=== INFORMATION SHOWN ===
[Start of Attachment]

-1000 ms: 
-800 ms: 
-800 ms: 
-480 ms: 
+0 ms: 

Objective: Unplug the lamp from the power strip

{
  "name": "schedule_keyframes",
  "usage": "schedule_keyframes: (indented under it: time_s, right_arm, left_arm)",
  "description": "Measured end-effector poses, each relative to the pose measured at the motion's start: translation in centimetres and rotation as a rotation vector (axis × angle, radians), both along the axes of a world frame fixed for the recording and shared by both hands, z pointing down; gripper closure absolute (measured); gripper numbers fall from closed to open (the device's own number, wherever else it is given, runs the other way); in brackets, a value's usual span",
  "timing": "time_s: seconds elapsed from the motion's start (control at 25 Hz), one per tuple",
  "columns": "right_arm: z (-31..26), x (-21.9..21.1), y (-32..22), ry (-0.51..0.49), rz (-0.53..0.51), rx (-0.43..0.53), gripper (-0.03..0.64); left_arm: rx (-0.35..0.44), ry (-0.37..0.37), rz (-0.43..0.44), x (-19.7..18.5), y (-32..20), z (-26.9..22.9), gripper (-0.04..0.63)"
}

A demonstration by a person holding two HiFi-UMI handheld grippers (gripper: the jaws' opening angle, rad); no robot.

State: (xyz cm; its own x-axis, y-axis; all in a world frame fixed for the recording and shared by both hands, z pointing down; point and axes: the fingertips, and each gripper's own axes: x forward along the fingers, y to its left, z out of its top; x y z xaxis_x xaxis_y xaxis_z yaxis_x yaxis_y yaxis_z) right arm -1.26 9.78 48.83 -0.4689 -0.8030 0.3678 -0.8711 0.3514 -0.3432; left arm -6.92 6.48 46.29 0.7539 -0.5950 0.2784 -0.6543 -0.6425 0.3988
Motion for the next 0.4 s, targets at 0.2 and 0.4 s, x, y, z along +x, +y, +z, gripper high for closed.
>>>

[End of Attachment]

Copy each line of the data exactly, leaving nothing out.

-1000 ms: 
-800 ms: 
-800 ms: 
-480 ms: 
+0 ms: 

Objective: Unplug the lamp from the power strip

{
  "name": "schedule_keyframes",
  "usage": "schedule_keyframes: (indented under it: time_s, right_arm, left_arm)",
  "description": "Measured end-effector poses, each relative to the pose measured at the motion's start: translation in centimetres and rotation as a rotation vector (axis × angle, radians), both along the axes of a world frame fixed for the recording and shared by both hands, z pointing down; gripper closure absolute (measured); gripper numbers fall from closed to open (the device's own number, wherever else it is given, runs the other way); in brackets, a value's usual span",
  "timing": "time_s: seconds elapsed from the motion's start (control at 25 Hz), one per tuple",
  "columns": "right_arm: z (-31..26), x (-21.9..21.1), y (-32..22), ry (-0.51..0.49), rz (-0.53..0.51), rx (-0.43..0.53), gripper (-0.03..0.64); left_arm: rx (-0.35..0.44), ry (-0.37..0.37), rz (-0.43..0.44), x (-19.7..18.5), y (-32..20), z (-26.9..22.9), gripper (-0.04..0.63)"
}

A demonstration by a person holding two HiFi-UMI handheld grippers (gripper: the jaws' opening angle, rad); no robot.

State: (xyz cm; its own x-axis, y-axis; all in a world frame fixed for the recording and shared by both hands, z pointing down; point and axes: the fingertips, and each gripper's own axes: x forward along the fingers, y to its left, z out of its top; x y z xaxis_x xaxis_y xaxis_z yaxis_x yaxis_y yaxis_z) right arm -1.26 9.78 48.83 -0.4689 -0.8030 0.3678 -0.8711 0.3514 -0.3432; left arm -6.92 6.48 46.29 0.7539 -0.5950 0.2784 -0.6543 -0.6425 0.3988
Motion for the next 0.4 s, targets at 0.2 and 0.4 s, x, y, z along +x, +y, +z, gripper high for closed.
>>>

The answer has been given, and the exercise is complete.